Если вам нужно было освежить затупевший кухонный нож, портновские ножницы, режущий диск мясорубки, вы спускались по крутым ступеням в подвал. Круглый год под потолком сверкала голая лампочка. Трещала, пожирала мелко нарубленные полешки и щепу самодельная печурка, от нее по стене, а затем вдоль ступеней тянулась наружу составленная из многих колен, чадящая на стыках труба. Посередке над точильным станком склонялся мужчина в помятой гимнастерке с тусклым кружком единственной медали «За отвагу». Он никогда не работал молча. Если не было свидетелей его работы, напевал любимые песни, чаще всего — «Броня крепка, и танки наши быстры…». Если заказчик оставался наблюдать за ходом работ, он непременно втравлял его в беседу. Точильный круг, мягко входя в прикосновение с лезвием, то пел, подобно хозяину, то надсадно взвизгивал, и снопы искр взлетали наподобие праздничного фейерверка, разнообразя яркую, но унылую желтизну электрического света.

Точильщик всегда был весел, и, казалось, ничто не огорчало его, и менее всего — его глухое и холодное, несмотря на старательно трещащую печурку, жилье. Дети его, однако, росли чахлыми, непрестанно болели, жена была замотана, сварлива, бедность торчала из всех углов. Он этого, казалось, не замечал.

Правда и то, что ему первому из всех жильцов дома, и верхних и нижних, дали благоустроенное жилье уже в начале пятидесятых. Жителям полуподвальной части эта радость выпала лишь два десятилетия спустя.

Кстати, в доме, кроме конфликтов между отдельными соседями, существовало еще и постоянное противоречие между «верхом» и «низом». Если все верхние соседи, несмотря на ссоры, а то и драки, в целом сохраняли «чувство семьи единой» и если таким же чувством при всех конфликтах были объединены между собой подвальные жители, то между «верхом» и «низом» дружбы не было. Была зависть нижних к верхним и полупрезрительное отношение верхних к нижним. Поистине, нет такой тесноты, которая не казалась бы простором в сравнении в другой теснотой, и нет такой бедности, которая не выглядела бы зажиточностью в сравнении с другой бедностью.

Верхние жители, скажем, завидовали счастливцам, жившим в единственном на всей улице новом, советского времени постройки, доме: паровое отопление — подумать только, не нужно топить печь!
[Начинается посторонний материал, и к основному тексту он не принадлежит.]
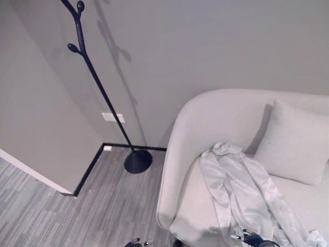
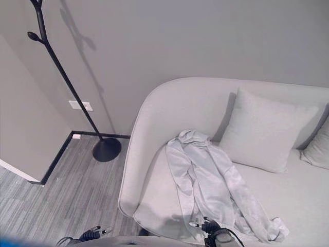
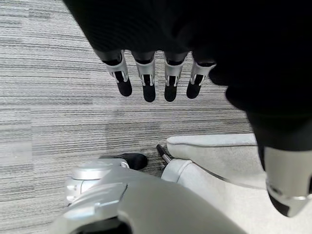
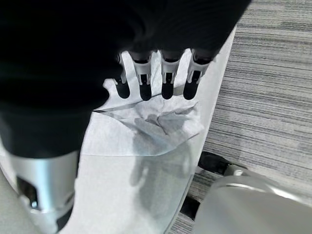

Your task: Hang the clothes on the sofa on the clothes rack.

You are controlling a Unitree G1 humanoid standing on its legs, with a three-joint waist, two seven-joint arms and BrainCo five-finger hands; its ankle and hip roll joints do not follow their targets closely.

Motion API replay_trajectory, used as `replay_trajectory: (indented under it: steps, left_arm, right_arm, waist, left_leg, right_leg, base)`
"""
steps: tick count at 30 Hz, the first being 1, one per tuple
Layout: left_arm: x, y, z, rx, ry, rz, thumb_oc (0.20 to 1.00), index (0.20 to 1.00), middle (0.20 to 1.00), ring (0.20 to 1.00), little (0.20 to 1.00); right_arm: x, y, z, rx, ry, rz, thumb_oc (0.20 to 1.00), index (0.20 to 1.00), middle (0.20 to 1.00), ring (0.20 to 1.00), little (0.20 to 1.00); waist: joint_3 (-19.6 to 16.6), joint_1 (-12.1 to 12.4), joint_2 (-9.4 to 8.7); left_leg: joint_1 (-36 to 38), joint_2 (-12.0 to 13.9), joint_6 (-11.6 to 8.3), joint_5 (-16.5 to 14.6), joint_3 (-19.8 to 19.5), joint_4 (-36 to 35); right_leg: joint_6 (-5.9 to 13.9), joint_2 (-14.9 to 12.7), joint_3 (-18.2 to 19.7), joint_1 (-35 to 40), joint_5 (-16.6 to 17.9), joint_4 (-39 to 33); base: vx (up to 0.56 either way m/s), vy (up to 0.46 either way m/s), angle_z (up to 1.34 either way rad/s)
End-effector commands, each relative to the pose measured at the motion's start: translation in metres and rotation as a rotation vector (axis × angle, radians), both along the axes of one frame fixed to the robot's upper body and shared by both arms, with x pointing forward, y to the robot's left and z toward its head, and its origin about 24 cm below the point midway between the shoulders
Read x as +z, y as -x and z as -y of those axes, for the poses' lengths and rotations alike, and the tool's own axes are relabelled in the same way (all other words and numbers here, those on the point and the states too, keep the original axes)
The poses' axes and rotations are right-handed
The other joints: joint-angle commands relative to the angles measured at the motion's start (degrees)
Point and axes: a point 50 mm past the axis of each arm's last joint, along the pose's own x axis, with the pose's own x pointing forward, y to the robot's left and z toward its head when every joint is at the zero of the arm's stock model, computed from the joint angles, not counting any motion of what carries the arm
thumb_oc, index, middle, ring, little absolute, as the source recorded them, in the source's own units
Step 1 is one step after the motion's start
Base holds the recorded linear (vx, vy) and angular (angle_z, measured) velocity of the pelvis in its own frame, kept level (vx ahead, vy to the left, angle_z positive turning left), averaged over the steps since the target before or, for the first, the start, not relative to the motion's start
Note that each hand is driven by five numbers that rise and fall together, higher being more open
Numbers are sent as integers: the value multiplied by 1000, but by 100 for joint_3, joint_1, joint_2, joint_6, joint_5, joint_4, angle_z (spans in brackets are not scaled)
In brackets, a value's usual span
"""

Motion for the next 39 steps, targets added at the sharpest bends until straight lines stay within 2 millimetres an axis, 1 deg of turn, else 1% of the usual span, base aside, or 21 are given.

Горячая вода идет из крана в любое время дня и ночи — с ума сойти! Да и за холодной не нужно тащиться на колонку, скользя по обледенелым буграм, а потом по ним же шатко ступать под пружинистой тяжестью полных ведер на коромысле — живут же люди!

А нижние завидовали верхним: как же, у них есть настоящие печи, есть чудесная горячая стенка, к которой можно прислониться, вбежав с дикого мороза, и возле нее можно сушить одежду и обувь; есть духовки, где можно не только варить, но и тушить, томить, выпекать пироги — какая удобная, какая покойная благодатная жизнь. А свет в окнах? У них наверху летом окна распахнуты либо на веселую умную улицу, либо во двор с несколькими убогими, а все же цветущими клумбами, с кустами акации и шиповника, у них солнце, у них воздух — живут же люди! Жители подвала и не смели мечтать о квартирах с центральным отоплением и горячей водой из-под крана — пределом их мечтаний было переселиться наверх. Тем более замечательно, что те из них, кто дожил до семидесятых годов минувшего века, обрели квартиры со всеми удобствами.